Project description:CTCF is a highly conserved and ubiquitously expressed protein involved in several fundamental processes such as fine-tuning gene expression, imprinting, X-chromosome inactivation and 3D chromatin organisation. To understand the impact of differences in the concentration of CTCF abundance on these processes, we exploit a CTCF hemizygous mouse model with a stable reduction in the concentration of this protein.

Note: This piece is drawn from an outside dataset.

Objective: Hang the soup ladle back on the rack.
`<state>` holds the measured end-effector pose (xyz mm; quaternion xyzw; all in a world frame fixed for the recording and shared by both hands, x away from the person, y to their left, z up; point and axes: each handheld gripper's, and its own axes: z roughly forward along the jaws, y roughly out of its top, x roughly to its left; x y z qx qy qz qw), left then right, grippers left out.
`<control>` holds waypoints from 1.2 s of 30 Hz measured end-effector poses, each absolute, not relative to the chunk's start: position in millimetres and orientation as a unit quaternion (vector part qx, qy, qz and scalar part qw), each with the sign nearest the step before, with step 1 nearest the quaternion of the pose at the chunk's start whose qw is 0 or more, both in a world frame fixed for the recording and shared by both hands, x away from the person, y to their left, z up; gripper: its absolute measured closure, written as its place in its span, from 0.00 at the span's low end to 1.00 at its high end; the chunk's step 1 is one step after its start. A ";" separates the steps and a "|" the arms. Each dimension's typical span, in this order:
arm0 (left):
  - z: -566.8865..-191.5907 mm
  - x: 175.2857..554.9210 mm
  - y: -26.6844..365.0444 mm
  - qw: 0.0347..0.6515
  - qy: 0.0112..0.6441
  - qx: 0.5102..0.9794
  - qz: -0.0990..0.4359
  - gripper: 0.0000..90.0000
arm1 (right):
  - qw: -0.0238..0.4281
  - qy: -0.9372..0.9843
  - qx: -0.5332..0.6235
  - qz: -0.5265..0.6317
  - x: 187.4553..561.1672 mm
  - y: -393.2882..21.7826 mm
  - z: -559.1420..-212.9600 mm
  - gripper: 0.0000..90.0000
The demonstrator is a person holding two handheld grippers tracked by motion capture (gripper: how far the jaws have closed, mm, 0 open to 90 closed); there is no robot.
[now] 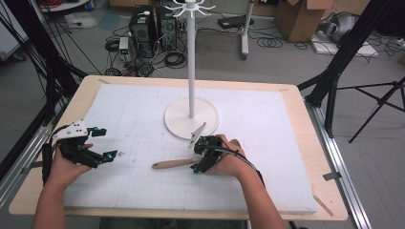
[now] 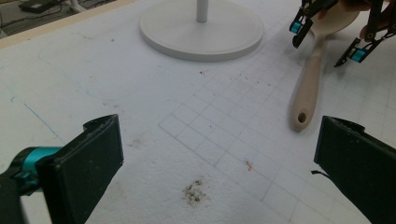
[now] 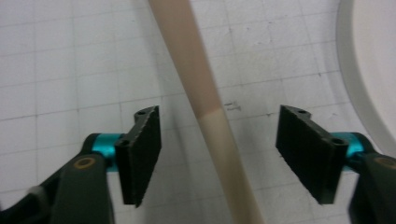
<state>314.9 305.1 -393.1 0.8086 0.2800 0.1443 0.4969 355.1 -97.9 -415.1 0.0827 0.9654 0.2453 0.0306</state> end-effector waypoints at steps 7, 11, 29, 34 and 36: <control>-392.9 314.8 305.1 0.496 0.281 0.809 0.145 0.02 | 0.020 0.967 0.079 0.240 357.1 -96.9 -414.9 0.47; -393.2 314.7 305.5 0.496 0.283 0.808 0.145 0.02 | 0.021 0.969 0.080 0.234 358.2 -96.6 -416.2 0.51; -393.3 314.7 303.3 0.492 0.282 0.811 0.146 0.02 | 0.015 0.973 0.073 0.218 357.6 -92.1 -414.7 0.77; -393.1 314.4 304.3 0.492 0.283 0.810 0.147 0.02 | 0.015 0.974 0.068 0.217 356.2 -91.6 -414.3 0.81; -392.7 314.4 305.1 0.492 0.282 0.810 0.149 0.02 | 0.016 0.974 0.069 0.217 355.9 -91.4 -414.0 0.86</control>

We derived independent primary lines of mouse embryonic fibroblasts (MEFs) from wildtype and CTCF-hemizygous mouse E13.5 embryos. For three biological replicates, cells were fixed in DMEM containing 2% fresh formaldehyde and incubated at room temperature for 10 min, quenched with 1M glycine for 5 min, and washed twice with ice cold PBS, before being flash-frozen at -80°C. Cross-linked cells were lysed, followed by chromatin HindIII digestion, biotinylataion, ligation, proteinase K treatment, DNA purification, sonication, end repair, biotin pull-down, adapter ligation, and PCR amplification. Pooled indexed libraries were sequenced on an Illumina HiSeq4000 to produce paired-end 150bp reads. On the same MEF lines we have performed RNAseq and ChIPseq for CTCF, H3K4me3 and H3K27ac.